Datafication refers to the ‘quantification of human life through digital information, very often for economic value’ (Mejias & Couldry, 2019, p.1), which involves representing social and natural worlds in machine readable digital formats (Williamson et al., 2020) with significant social consequences. In education, datafication consists of collecting and processing data at all levels, from individual to institutional, national and beyond, impacting education stakeholders’ discursive and material practices (Jarke & Breiter, 2019).
We specifically focus on digital data collected by or registered in digital platforms and digital infrastructure. In many industries, data are valuable when aggregated into big data, allowing more sophisticated analyses, such as group analysis and comparison of individuals for targeted advertising (Birch et al., 2021; Pistor, 2020). In HE, policymakers and educational leaders are attempting to improve quality, efficiency, and impact via datafication at the sectoral and institutional levels (Eynon, 2013). Imaginaries of precision education promise to deliver personalisation akin to other sectors, such as medicine and agriculture (Kuch et al., 2020).
This omnipresent and techno-deterministic belief in the value of data acts as a mythical belief in magic in that it evokes the ideas of seamless functionality with impressive end experience without attention to how it works or the means with which this was achieved, including struggles, efforts, risks, and costs (Elish & boyd, 2018).
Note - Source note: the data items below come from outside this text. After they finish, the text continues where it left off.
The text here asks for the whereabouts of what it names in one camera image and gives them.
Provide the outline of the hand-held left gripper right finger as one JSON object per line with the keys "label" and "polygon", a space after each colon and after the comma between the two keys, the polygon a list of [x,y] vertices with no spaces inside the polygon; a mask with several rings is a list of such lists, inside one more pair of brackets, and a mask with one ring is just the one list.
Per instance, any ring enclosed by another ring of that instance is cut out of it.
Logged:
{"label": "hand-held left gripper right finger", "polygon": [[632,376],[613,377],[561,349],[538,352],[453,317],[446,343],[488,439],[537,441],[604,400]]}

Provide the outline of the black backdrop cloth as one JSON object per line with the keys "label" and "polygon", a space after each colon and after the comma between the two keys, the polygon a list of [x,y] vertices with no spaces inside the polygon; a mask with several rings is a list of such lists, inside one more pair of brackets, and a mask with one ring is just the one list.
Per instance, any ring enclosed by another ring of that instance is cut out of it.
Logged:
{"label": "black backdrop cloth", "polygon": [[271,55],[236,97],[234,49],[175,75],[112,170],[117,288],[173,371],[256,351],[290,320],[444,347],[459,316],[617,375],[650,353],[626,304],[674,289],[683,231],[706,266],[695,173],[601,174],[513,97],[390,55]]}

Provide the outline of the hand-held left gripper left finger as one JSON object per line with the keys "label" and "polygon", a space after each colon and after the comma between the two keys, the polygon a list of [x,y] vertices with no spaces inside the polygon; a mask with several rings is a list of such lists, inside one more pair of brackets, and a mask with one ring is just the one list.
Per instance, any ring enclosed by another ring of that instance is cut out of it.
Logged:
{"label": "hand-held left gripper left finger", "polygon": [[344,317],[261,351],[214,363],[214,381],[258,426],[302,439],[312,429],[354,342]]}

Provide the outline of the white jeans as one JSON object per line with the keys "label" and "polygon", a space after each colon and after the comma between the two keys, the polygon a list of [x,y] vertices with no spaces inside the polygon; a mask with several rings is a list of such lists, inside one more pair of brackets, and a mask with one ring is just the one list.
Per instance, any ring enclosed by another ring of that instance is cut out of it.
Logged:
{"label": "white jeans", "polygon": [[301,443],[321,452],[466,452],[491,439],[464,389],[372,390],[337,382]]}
However, a paradox emerges as this belief in the value of data is not realised in HE, at least not to the extent that stakeholders would wish; yet it continues to drive investment, business models, actions, and strategies (Komljenovic et al., 2024, 2024b). Currently, data are both valuable and not valuable. Various actors, including EdTech companies and universities, experiment and look for ways to realise economic and social value from data.
Universities are diverse along many dimensions, including size and resources, which are particularly important for datafication. These differences mean they organise data processes differently. Having thousands of students and staff, universities have to manage petabytes of data, which is a complex task technologically, financially, and legally. The costs of data storage alone have substantially increased, on top of other new costs related to establishing and maintaining the digital ecosystems required for datafication. Universities also deal with legacy software, problems integrating various systems and data flows, ensuring data security, facing cyberattacks, and more. Moreover, diverse actors formally and informally scrutinise universities concerning their data and digital practices (Komljenovic et al., 2024, 2024b).
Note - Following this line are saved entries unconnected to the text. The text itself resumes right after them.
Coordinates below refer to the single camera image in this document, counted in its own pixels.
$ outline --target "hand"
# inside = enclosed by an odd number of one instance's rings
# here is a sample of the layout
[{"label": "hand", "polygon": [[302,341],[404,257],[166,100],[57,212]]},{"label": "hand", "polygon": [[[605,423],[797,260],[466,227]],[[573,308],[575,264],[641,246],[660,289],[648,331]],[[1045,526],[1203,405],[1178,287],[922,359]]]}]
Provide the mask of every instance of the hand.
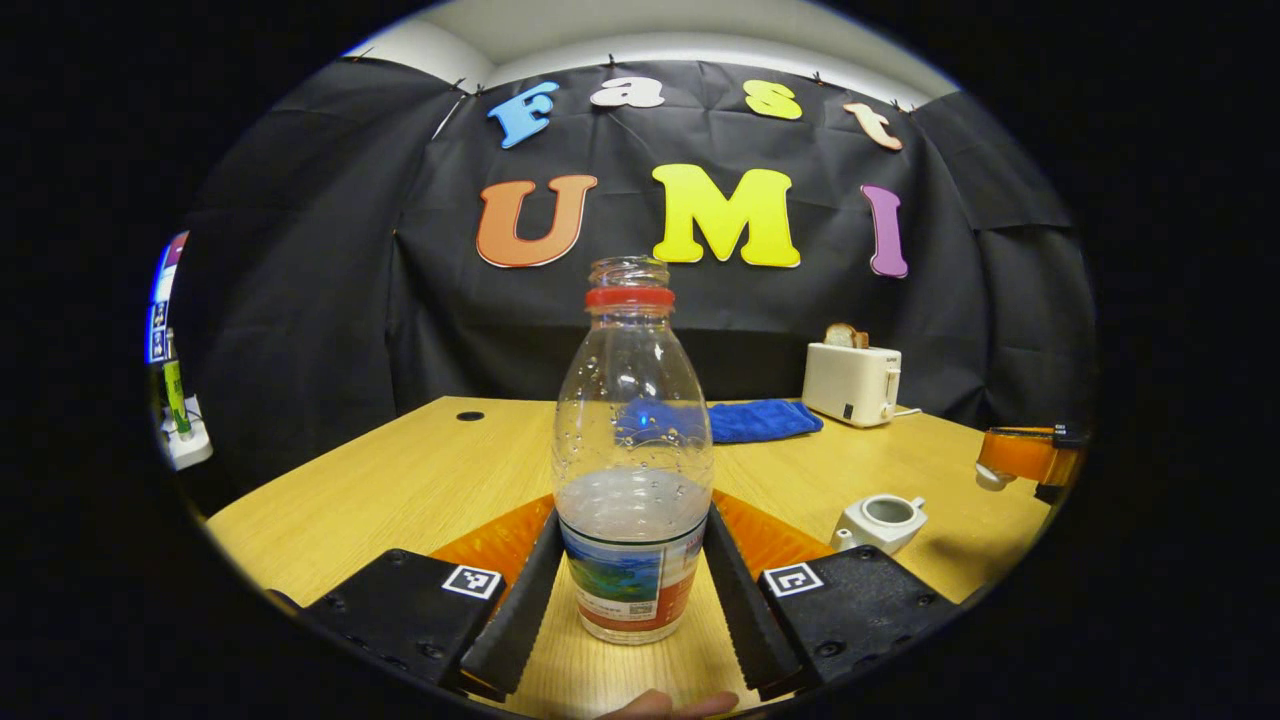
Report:
[{"label": "hand", "polygon": [[678,710],[672,708],[671,696],[648,689],[623,707],[600,715],[596,720],[700,720],[708,715],[721,715],[737,706],[737,696],[721,691],[691,702]]}]

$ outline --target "wooden table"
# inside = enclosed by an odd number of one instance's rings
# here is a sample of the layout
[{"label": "wooden table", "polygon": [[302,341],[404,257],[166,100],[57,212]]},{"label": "wooden table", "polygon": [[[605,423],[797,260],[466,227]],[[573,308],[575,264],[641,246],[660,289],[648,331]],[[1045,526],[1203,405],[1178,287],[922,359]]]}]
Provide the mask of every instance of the wooden table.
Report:
[{"label": "wooden table", "polygon": [[[306,606],[390,547],[436,547],[552,488],[553,402],[443,397],[262,486],[209,519],[250,578]],[[484,419],[462,421],[468,410]],[[954,602],[998,579],[1048,516],[1034,483],[974,482],[982,433],[925,414],[858,429],[827,419],[813,434],[716,446],[716,487],[827,542],[844,507],[890,492],[924,497],[929,521],[895,559]],[[705,560],[682,626],[640,647],[588,635],[561,566],[517,693],[502,707],[594,717],[648,688],[677,707],[748,691]]]}]

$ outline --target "toaster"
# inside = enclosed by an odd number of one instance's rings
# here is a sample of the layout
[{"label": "toaster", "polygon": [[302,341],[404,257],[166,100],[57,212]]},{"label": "toaster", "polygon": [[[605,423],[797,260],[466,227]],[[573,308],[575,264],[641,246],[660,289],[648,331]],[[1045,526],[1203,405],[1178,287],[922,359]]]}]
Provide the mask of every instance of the toaster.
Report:
[{"label": "toaster", "polygon": [[858,428],[893,419],[902,354],[884,347],[809,343],[801,402]]}]

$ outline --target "plastic bottle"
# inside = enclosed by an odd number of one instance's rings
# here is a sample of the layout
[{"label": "plastic bottle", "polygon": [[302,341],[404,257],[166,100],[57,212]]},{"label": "plastic bottle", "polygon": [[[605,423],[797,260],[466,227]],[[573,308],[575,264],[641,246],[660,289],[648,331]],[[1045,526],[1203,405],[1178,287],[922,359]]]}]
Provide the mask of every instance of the plastic bottle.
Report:
[{"label": "plastic bottle", "polygon": [[678,626],[710,509],[710,423],[671,329],[668,279],[653,258],[591,265],[591,331],[556,406],[556,507],[579,616],[621,644]]}]
In this article, we focus on the UK as an illustrative case due to the high level of digitalisation and datafication of HE (Williamson, 2019). We aim to recognise UK universities’ needs and aims to become data-driven organisations and analyse the challenges they face as they pursue the datafication journey. We first examine datafication in HE and then elaborate on our methodological approach. We then turn to our analysis, structured around seven interrelated dimensions of change, followed by a brief conclusion calling for democratic and relational datafication in HE.